(Exercise description):
Your response must consist of the listing below, repeated exactly.
-=-=-=-=-
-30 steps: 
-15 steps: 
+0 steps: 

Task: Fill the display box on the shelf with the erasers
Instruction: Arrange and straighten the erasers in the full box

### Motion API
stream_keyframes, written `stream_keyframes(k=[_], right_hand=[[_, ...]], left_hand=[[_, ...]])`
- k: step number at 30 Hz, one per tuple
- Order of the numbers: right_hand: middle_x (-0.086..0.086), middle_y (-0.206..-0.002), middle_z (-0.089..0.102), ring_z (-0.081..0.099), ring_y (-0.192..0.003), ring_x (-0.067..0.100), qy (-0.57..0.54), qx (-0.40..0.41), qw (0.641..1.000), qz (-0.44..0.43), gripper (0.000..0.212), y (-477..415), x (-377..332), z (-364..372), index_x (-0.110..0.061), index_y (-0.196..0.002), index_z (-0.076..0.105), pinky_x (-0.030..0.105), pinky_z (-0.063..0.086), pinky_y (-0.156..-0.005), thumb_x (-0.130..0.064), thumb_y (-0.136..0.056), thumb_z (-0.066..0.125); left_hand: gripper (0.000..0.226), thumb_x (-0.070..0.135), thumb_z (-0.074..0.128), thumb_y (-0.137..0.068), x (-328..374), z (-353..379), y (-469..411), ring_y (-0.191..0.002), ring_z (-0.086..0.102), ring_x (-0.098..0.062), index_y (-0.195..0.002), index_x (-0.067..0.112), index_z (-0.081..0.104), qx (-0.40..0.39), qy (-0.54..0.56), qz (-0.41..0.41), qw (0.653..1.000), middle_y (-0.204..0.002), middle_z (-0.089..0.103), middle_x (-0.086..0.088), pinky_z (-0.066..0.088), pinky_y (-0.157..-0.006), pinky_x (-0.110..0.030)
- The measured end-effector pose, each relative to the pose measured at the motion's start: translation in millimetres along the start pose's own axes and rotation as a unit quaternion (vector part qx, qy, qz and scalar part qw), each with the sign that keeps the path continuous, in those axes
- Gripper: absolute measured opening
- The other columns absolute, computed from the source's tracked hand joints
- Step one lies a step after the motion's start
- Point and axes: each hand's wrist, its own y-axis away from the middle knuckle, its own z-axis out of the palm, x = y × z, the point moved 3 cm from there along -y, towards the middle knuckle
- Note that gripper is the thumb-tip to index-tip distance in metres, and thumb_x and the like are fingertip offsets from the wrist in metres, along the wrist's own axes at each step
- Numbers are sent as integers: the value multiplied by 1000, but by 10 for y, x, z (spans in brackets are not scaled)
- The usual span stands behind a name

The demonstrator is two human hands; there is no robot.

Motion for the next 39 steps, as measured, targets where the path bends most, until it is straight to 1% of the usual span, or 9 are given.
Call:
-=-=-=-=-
(Written response):
-30 steps: 
-15 steps: 
+0 steps: 

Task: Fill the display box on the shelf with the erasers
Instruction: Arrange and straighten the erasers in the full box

### Motion API
stream_keyframes, written `stream_keyframes(k=[_], right_hand=[[_, ...]], left_hand=[[_, ...]])`
- k: step number at 30 Hz, one per tuple
- Order of the numbers: right_hand: middle_x (-0.086..0.086), middle_y (-0.206..-0.002), middle_z (-0.089..0.102), ring_z (-0.081..0.099), ring_y (-0.192..0.003), ring_x (-0.067..0.100), qy (-0.57..0.54), qx (-0.40..0.41), qw (0.641..1.000), qz (-0.44..0.43), gripper (0.000..0.212), y (-477..415), x (-377..332), z (-364..372), index_x (-0.110..0.061), index_y (-0.196..0.002), index_z (-0.076..0.105), pinky_x (-0.030..0.105), pinky_z (-0.063..0.086), pinky_y (-0.156..-0.005), thumb_x (-0.130..0.064), thumb_y (-0.136..0.056), thumb_z (-0.066..0.125); left_hand: gripper (0.000..0.226), thumb_x (-0.070..0.135), thumb_z (-0.074..0.128), thumb_y (-0.137..0.068), x (-328..374), z (-353..379), y (-469..411), ring_y (-0.191..0.002), ring_z (-0.086..0.102), ring_x (-0.098..0.062), index_y (-0.195..0.002), index_x (-0.067..0.112), index_z (-0.081..0.104), qx (-0.40..0.39), qy (-0.54..0.56), qz (-0.41..0.41), qw (0.653..1.000), middle_y (-0.204..0.002), middle_z (-0.089..0.103), middle_x (-0.086..0.088), pinky_z (-0.066..0.088), pinky_y (-0.157..-0.006), pinky_x (-0.110..0.030)
- The measured end-effector pose, each relative to the pose measured at the motion's start: translation in millimetres along the start pose's own axes and rotation as a unit quaternion (vector part qx, qy, qz and scalar part qw), each with the sign that keeps the path continuous, in those axes
- Gripper: absolute measured opening
- The other columns absolute, computed from the source's tracked hand joints
- Step one lies a step after the motion's start
- Point and axes: each hand's wrist, its own y-axis away from the middle knuckle, its own z-axis out of the palm, x = y × z, the point moved 3 cm from there along -y, towards the middle knuckle
- Note that gripper is the thumb-tip to index-tip distance in metres, and thumb_x and the like are fingertip offsets from the wrist in metres, along the wrist's own axes at each step
- Numbers are sent as integers: the value multiplied by 1000, but by 10 for y, x, z (spans in brackets are not scaled)
- The usual span stands behind a name

The demonstrator is two human hands; there is no robot.

Motion for the next 39 steps, as measured, targets where the path bends most, until it is straight to 1% of the usual span, or 9 are given.
Call:

The exercise requires no additional answer.